- TASK INSTRUCTIONS -
Print, exactly and completely, the data that appears below.

Segment Start: GIVEN DATA

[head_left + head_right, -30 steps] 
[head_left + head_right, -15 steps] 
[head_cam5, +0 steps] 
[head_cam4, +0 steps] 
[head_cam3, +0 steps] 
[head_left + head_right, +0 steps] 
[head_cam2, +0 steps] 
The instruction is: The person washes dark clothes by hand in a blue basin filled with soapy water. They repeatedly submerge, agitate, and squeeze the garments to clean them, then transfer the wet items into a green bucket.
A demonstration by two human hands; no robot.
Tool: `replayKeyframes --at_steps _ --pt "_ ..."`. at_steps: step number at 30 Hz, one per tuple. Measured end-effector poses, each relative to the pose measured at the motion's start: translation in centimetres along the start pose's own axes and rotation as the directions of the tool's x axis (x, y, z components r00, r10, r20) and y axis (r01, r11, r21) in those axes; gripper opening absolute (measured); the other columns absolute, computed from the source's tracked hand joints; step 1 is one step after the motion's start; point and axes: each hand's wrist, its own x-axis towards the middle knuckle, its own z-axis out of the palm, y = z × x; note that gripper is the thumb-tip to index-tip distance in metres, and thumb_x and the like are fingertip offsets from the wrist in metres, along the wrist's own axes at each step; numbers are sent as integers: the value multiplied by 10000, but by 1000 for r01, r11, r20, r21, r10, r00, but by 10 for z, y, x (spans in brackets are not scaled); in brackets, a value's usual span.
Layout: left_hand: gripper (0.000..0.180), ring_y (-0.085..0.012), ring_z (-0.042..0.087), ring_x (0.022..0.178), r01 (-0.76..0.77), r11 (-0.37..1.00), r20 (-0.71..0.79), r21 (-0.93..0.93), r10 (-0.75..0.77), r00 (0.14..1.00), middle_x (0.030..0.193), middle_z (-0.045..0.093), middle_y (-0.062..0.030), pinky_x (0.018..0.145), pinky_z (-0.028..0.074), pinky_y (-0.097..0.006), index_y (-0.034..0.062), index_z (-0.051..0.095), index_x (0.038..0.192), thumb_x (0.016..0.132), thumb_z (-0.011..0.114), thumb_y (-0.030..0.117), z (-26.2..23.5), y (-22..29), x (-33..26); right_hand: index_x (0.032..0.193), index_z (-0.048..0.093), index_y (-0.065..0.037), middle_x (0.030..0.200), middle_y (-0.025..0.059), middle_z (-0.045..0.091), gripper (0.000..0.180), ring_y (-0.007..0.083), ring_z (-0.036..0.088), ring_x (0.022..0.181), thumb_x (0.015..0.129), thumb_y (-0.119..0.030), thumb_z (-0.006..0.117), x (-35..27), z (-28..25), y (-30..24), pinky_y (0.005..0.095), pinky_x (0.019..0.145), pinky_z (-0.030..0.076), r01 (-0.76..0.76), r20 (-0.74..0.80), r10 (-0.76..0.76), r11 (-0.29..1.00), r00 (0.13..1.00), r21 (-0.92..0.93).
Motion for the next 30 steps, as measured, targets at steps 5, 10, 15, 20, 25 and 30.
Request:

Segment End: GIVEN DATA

- WRITTEN ANSWER -
[head_left + head_right, -30 steps] 
[head_left + head_right, -15 steps] 
[head_cam5, +0 steps] 
[head_cam4, +0 steps] 
[head_cam3, +0 steps] 
[head_left + head_right, +0 steps] 
[head_cam2, +0 steps] 
The instruction is: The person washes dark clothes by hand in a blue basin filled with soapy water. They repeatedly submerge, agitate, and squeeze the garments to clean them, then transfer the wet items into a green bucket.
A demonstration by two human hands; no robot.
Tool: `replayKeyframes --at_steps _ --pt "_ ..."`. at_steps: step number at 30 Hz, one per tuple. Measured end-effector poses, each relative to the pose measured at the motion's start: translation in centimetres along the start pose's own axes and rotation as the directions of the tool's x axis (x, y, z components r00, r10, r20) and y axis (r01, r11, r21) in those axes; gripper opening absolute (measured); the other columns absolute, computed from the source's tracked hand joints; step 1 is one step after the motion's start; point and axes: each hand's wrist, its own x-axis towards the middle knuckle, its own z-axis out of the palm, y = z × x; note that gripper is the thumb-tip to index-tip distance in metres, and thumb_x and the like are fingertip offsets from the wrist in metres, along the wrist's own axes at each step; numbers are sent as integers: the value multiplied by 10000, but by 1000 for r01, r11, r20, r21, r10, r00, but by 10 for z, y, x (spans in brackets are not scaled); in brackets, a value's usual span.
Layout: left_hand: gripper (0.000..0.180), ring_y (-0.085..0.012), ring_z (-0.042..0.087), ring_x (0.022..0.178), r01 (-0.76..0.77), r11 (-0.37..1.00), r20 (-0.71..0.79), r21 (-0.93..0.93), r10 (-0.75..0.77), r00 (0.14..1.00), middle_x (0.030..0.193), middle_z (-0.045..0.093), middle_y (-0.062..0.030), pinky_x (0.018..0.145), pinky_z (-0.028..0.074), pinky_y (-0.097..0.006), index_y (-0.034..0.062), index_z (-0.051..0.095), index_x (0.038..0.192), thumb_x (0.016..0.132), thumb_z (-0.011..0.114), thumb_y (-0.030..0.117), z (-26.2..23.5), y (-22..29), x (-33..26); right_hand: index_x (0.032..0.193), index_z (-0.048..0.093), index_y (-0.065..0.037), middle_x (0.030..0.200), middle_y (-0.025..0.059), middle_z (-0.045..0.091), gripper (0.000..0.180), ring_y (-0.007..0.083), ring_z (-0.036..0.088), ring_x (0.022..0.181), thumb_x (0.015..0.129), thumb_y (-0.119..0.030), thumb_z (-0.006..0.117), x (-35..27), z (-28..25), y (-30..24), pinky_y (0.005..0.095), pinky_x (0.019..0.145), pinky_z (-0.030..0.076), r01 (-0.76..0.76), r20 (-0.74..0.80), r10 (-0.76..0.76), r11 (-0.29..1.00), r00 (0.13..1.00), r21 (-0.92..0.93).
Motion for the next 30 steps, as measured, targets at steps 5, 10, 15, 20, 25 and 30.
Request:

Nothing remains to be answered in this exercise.